* [ABOUT THIS TASK] Only the text belongs in the copy: retype each record exactly as it appears.

BEGIN DATA SUPPLIED

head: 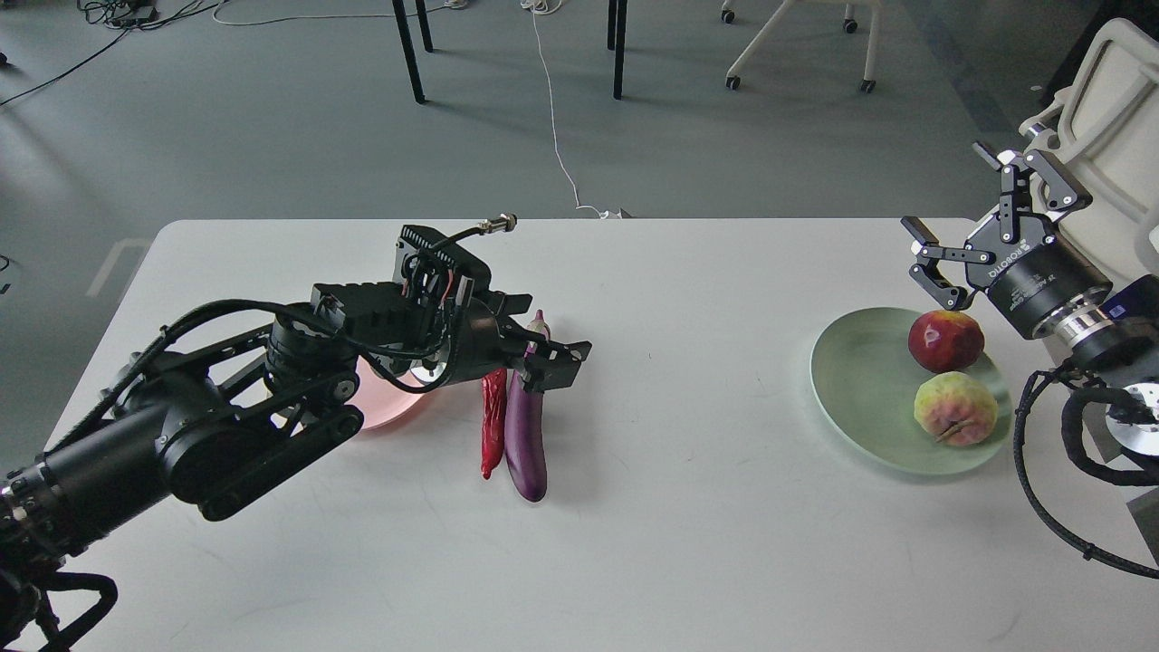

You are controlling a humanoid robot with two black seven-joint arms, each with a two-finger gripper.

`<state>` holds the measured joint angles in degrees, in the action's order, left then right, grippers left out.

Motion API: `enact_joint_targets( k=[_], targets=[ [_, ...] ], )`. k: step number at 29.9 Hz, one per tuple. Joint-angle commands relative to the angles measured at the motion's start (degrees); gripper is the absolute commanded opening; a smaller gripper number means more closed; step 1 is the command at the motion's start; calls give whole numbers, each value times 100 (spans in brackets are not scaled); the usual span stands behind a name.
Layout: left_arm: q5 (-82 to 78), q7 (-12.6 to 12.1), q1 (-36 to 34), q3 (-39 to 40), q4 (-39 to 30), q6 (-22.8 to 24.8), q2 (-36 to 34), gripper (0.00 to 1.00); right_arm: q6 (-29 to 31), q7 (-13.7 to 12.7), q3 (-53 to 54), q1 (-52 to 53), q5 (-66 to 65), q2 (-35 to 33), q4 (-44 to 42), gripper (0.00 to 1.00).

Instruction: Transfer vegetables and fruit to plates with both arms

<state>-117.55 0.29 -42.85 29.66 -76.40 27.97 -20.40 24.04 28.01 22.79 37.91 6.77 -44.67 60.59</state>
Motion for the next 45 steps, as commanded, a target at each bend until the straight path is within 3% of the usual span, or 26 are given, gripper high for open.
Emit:
enact_joint_targets(
  k=[1, 5, 12, 19, 27, 30, 33, 39, 45],
  targets=[
    [328, -407, -74, -180, 318, 3, 264, 98, 4, -1, -2, -3, 0, -7, -3, 97],
    [513, -653, -188, -206, 977, 3, 677, 98, 4, -1, -2, -12, 0, -7, -3, 97],
    [540, -636, -514, -759, 1917, 3, 1003, 98, 4, -1, -2, -73, 0, -7, -3, 97],
    [750, -601, -523, -778, 2612, 3, 1284, 98, 13, -1, 6, -170, 0, -7, 6, 97],
    [926, -592, -558, -787, 2868, 3, 1390, 93, 13, -1, 33, -170, 0, -7, 6, 97],
    [970, -583, -558, -778, 2886, 3, 1390, 77, 13, -1, 24, -179, 0, -7, 6, 97],
    [1250, -635, -567, -778, 2886, 3, 1390, 44, 13, -1, 24, -179, 0, -7, 6, 97],
    [1410, -653, -619, -769, 2824, 3, 1399, 14, 13, -1, 15, -188, -9, -16, 6, 97],
    [1506, -767, -821, -769, 2815, 3, 1601, 8, 13, -1, 6, -197, -9, -25, 14, 97]
  ],
)
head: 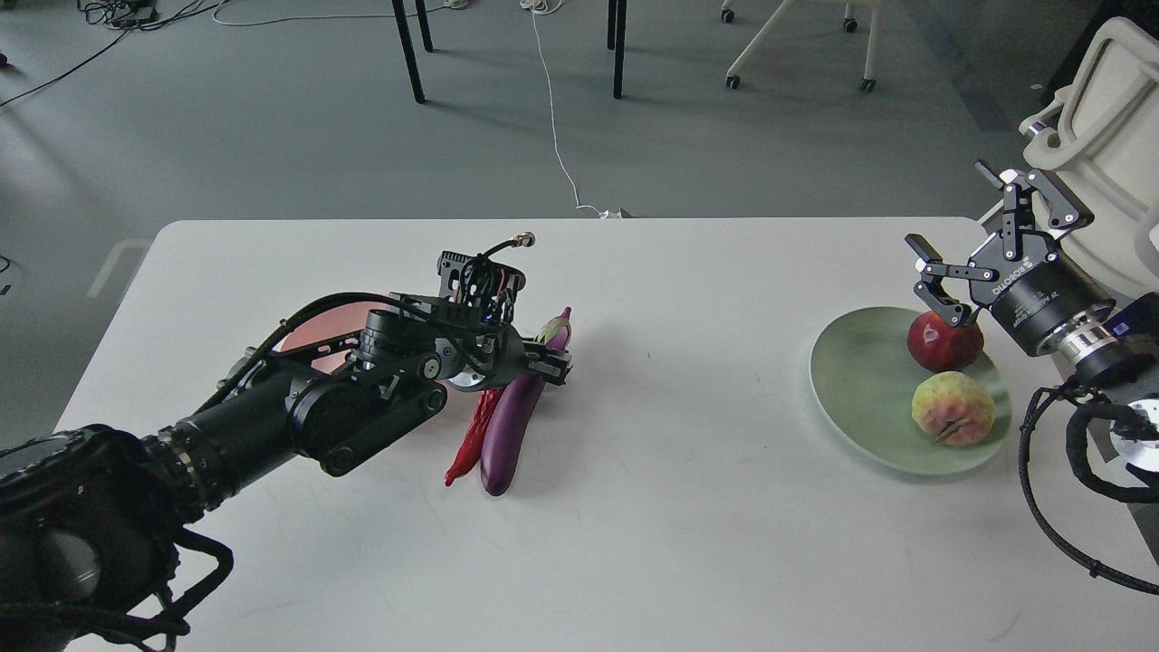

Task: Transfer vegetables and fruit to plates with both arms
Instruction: 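Grasp the purple eggplant with the left gripper and lift it toward the pink plate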

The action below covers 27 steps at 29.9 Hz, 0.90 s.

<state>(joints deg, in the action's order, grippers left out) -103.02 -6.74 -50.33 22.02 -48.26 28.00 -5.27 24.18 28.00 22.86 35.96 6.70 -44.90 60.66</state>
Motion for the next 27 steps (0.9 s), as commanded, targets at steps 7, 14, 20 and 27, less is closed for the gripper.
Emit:
enact_joint_targets(
  k=[7, 14, 20, 27],
  targets=[
    [571, -257, -354, 4, -87, 0, 70, 9, -1, 0, 8, -27, -2, -19, 7, 97],
    [1258, -179, -943, -14, -386, 0, -377, 9, -1, 0, -9, -27, -2, -36, 42, 97],
    [1249, 277, -891, -504, -851, 0, -1545, 9, -1, 0, -1, -27, -11, -45, 51, 97],
    [1328, 533, -873, -752, -1616, 0, -2628, 9, 0, 0, -18, -36, -19, -45, 43, 97]
  ],
)
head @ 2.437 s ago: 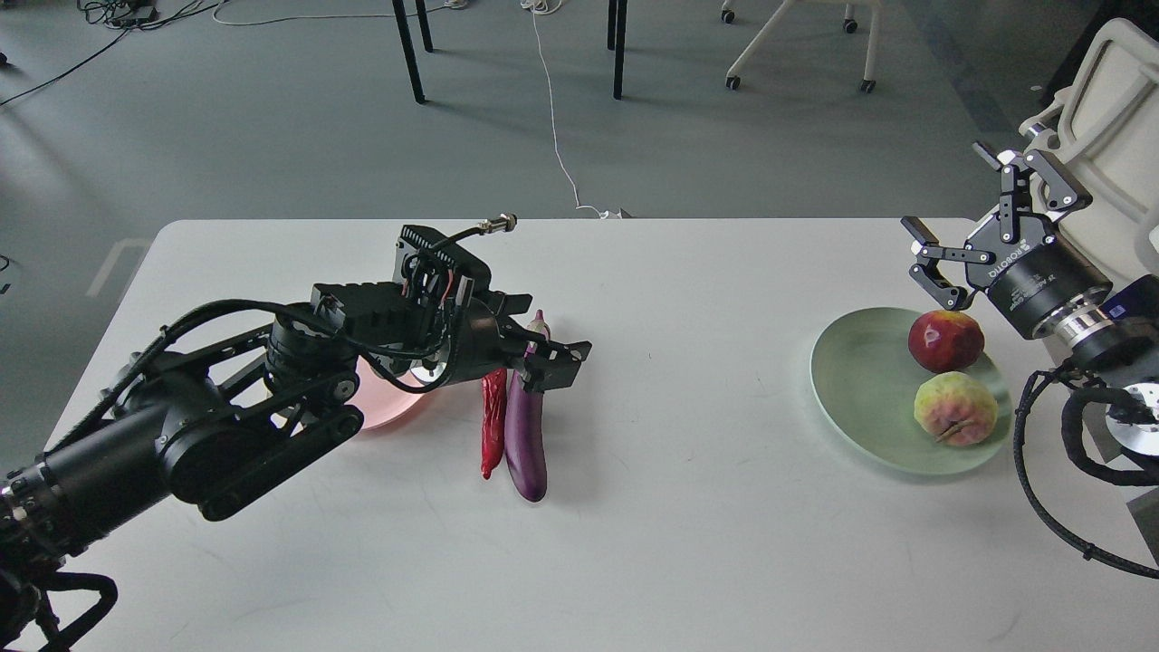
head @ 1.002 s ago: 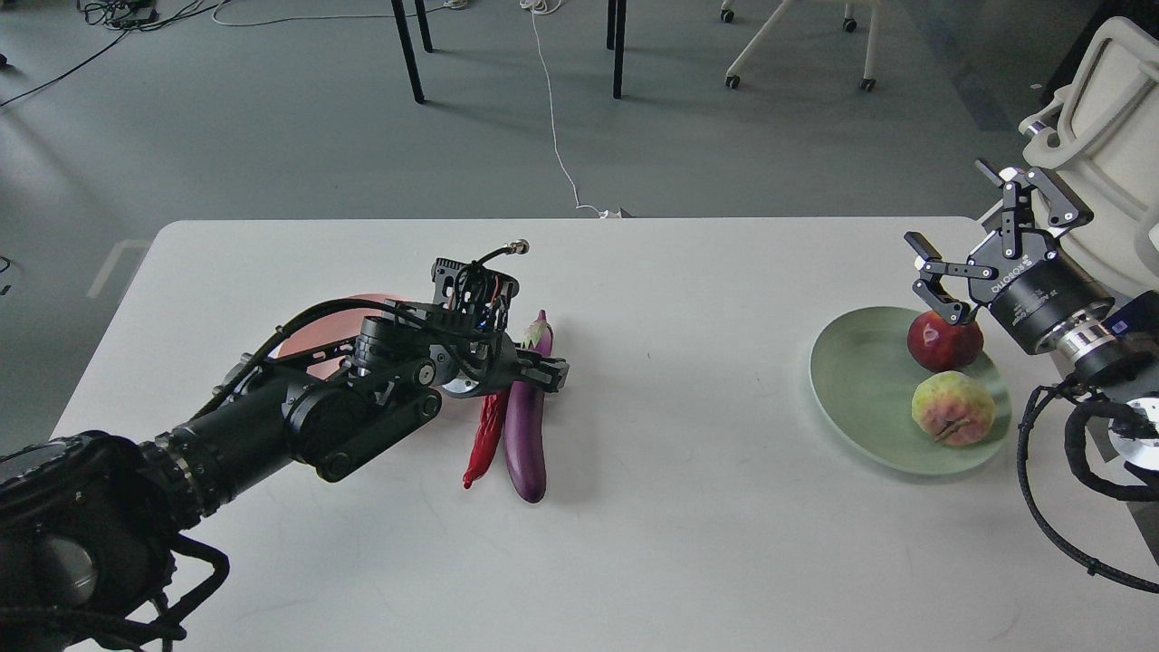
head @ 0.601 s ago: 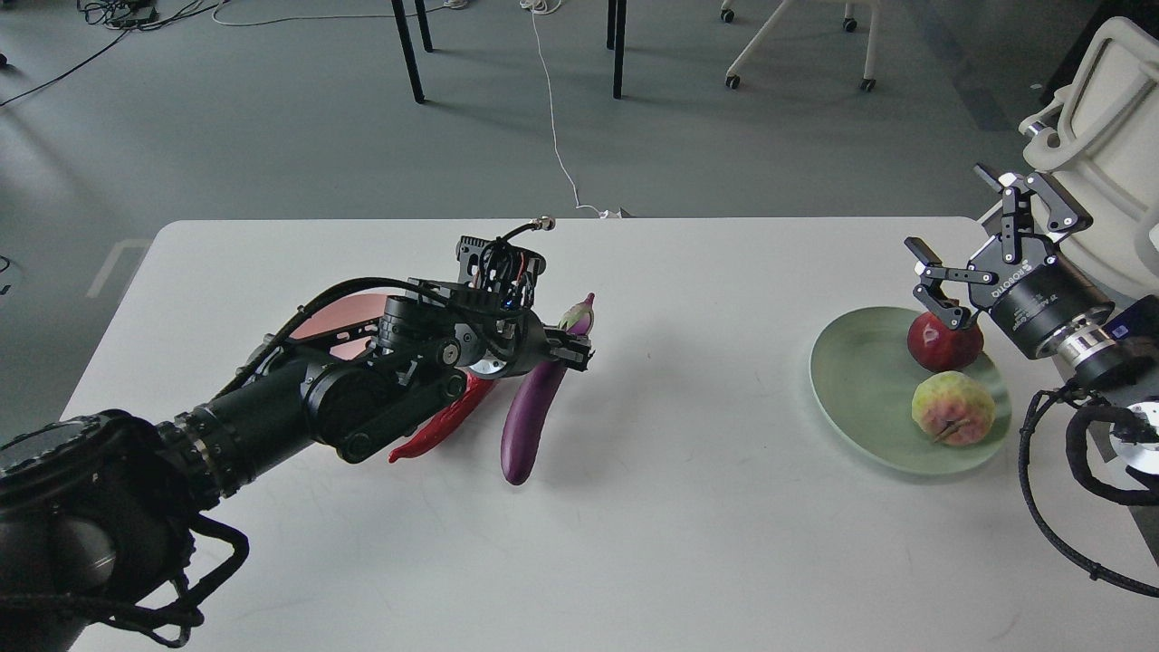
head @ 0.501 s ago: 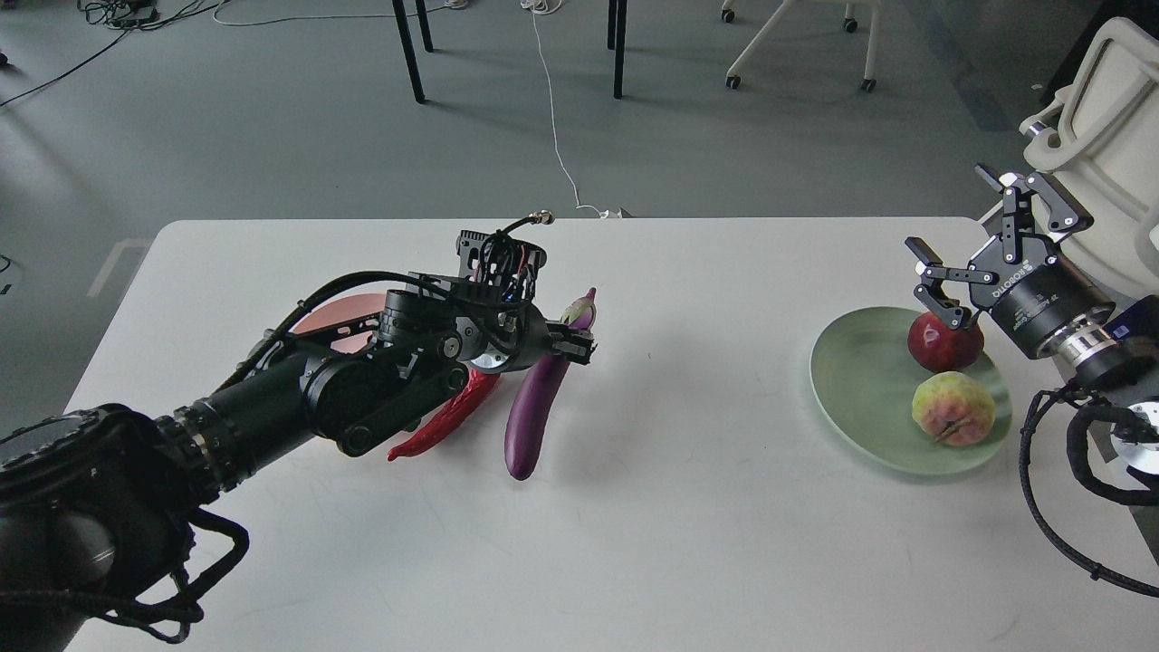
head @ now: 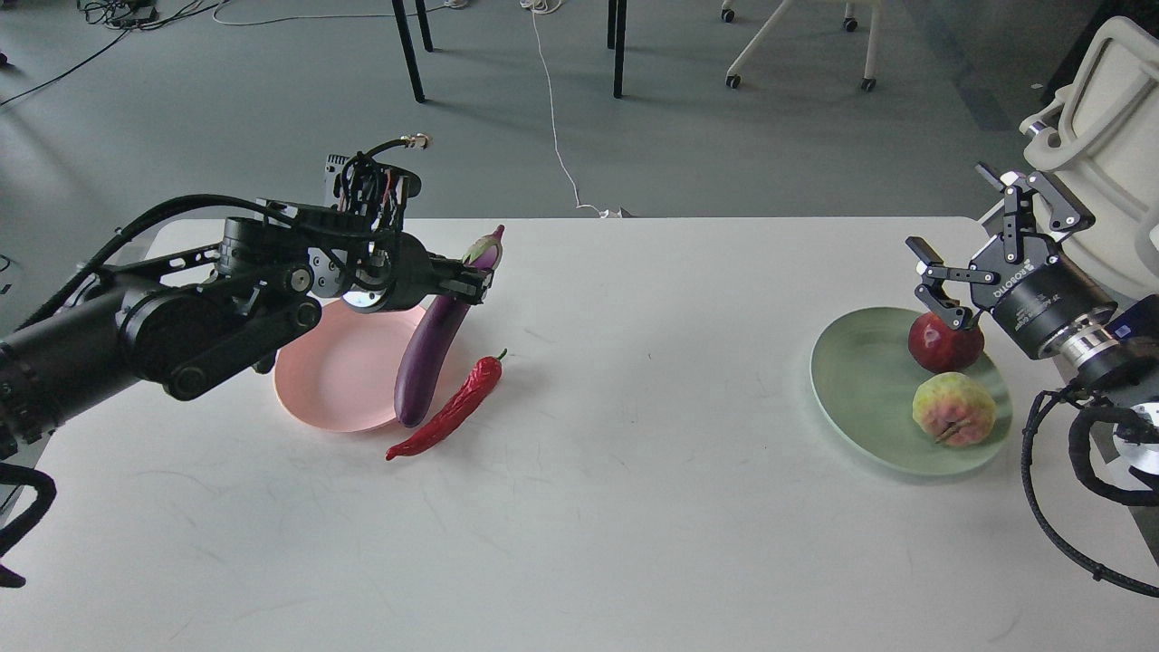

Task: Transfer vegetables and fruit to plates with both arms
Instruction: 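Grasp the purple eggplant with the left gripper and lift it toward the pink plate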

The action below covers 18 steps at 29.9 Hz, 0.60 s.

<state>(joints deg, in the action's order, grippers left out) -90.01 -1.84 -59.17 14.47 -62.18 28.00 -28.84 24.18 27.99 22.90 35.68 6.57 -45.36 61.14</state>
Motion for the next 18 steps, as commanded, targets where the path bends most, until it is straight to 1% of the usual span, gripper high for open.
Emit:
enact_joint_targets(
  k=[1, 3, 7, 9, 11, 18],
  targets=[
    [36, 61, 10, 12, -233, 0, -280, 10, 8, 1, -23, -8, -6, 1, -14, 97],
    [36, 174, 19, 12, -224, 0, -280, 10, -1, 1, -14, -8, -15, 1, -14, 97],
    [28, 561, 141, -32, -268, 0, -332, 10, -1, 1, 4, 1, -24, 1, -5, 97],
    [28, 702, 265, -14, -286, 0, -429, 10, -10, 1, 13, 1, -24, 1, -14, 97],
    [28, 755, 283, -23, -251, 0, -543, 10, -10, 1, 4, 1, -24, -8, -31, 97],
    [28, 755, 327, -5, -259, 0, -702, 10, -10, 1, 13, 1, -24, -69, -5, 97]
  ],
)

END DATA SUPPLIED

* [TASK SOLUTION]
head: 

You are controlling a humanoid robot with two black seven-joint arms, each with a two-finger gripper.

`<state>` holds the measured joint angles in degrees, in the action's order, left then right, grippers left out.

Motion API: `enact_joint_targets( k=[_], targets=[ [_, ...] ], )`. k: step number at 29.9 Hz, one per tuple. Joint-angle commands relative to the angles measured at the motion's start (degrees); gripper is the absolute commanded opening; a smaller gripper number means more closed; step 1 is the command at the motion's start; calls give whole numbers, each value times 100 (spans in brackets are not scaled); the usual span stands behind a name.
Layout: left_arm: q5 (-82 to 78), q7 (-12.6 to 12.1), q1 (-36 to 34), q3 (-39 to 40), q4 (-39 to 30), q6 (-22.8 to 24.8), q2 (-36 to 34), gripper (0.00 to 1.00); right_arm: q6 (-29 to 31), q7 (-13.7 to 12.7), q3 (-53 to 54), q1 (-52 to 53), q5 (-66 to 65), q2 (-35 to 33), q4 (-44 to 42), gripper (0.00 to 1.00).

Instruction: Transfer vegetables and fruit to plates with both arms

<state>-117.55 0.29 -42.85 29.66 -76.40 27.97 -20.40 24.04 28.01 22.79 37.91 6.77 -44.67 60.59</state>
Motion for the next 45 steps, as commanded, a target at each bend until the straight path is within 3% of the usual span, or 26 are given, gripper high for open.
Emit:
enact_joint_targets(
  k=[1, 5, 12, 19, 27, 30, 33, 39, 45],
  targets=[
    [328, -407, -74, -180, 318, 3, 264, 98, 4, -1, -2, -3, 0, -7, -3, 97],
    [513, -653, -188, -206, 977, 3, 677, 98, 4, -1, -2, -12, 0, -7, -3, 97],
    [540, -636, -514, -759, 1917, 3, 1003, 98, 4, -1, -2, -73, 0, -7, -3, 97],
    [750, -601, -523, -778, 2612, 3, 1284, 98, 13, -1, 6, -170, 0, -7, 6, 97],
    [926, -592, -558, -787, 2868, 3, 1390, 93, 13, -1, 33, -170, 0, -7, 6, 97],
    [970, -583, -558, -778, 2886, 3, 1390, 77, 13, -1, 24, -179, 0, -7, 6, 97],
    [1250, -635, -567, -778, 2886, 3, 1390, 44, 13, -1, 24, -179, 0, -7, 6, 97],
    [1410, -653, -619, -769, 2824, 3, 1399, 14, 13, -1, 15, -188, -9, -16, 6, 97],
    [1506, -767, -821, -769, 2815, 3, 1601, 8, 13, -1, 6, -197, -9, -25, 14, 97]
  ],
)
head: 

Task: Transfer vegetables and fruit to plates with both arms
Instruction: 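Grasp the purple eggplant with the left gripper and lift it toward the pink plate
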
The action below covers 27 steps at 29.9 Hz, 0.90 s.

<state>(joints deg, in the action's order, grippers left out) -103.02 -6.74 -50.33 22.02 -48.26 28.00 -5.27 24.18 28.00 22.86 35.96 6.70 -44.90 60.66</state>
Motion for the next 27 steps (0.9 s), as commanded, targets at steps 7, 14, 20 and 27, less is closed for the gripper.
Emit:
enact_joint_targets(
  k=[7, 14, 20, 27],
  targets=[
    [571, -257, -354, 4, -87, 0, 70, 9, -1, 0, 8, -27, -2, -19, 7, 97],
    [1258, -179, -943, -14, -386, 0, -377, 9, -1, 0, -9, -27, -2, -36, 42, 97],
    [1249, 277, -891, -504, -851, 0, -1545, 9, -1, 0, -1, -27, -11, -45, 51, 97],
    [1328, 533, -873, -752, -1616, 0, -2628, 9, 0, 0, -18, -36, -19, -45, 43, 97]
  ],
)
head @ 2.437 s ago: 
head @ 1.002 s ago: 
head @ 0.601 s ago: 
head @ 0.501 s ago: 
head @ now: 

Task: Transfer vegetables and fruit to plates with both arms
Instruction: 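Grasp the purple eggplant with the left gripper and lift it toward the pink plate
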
The action below covers 18 steps at 29.9 Hz, 0.60 s.

<state>(joints deg, in the action's order, grippers left out) -90.01 -1.84 -59.17 14.47 -62.18 28.00 -28.84 24.18 27.99 22.90 35.68 6.57 -45.36 61.14</state>
Motion for the next 18 steps, as commanded, targets where the path bends most, until it is straight to 1% of the usual span, gripper high for open.
Emit:
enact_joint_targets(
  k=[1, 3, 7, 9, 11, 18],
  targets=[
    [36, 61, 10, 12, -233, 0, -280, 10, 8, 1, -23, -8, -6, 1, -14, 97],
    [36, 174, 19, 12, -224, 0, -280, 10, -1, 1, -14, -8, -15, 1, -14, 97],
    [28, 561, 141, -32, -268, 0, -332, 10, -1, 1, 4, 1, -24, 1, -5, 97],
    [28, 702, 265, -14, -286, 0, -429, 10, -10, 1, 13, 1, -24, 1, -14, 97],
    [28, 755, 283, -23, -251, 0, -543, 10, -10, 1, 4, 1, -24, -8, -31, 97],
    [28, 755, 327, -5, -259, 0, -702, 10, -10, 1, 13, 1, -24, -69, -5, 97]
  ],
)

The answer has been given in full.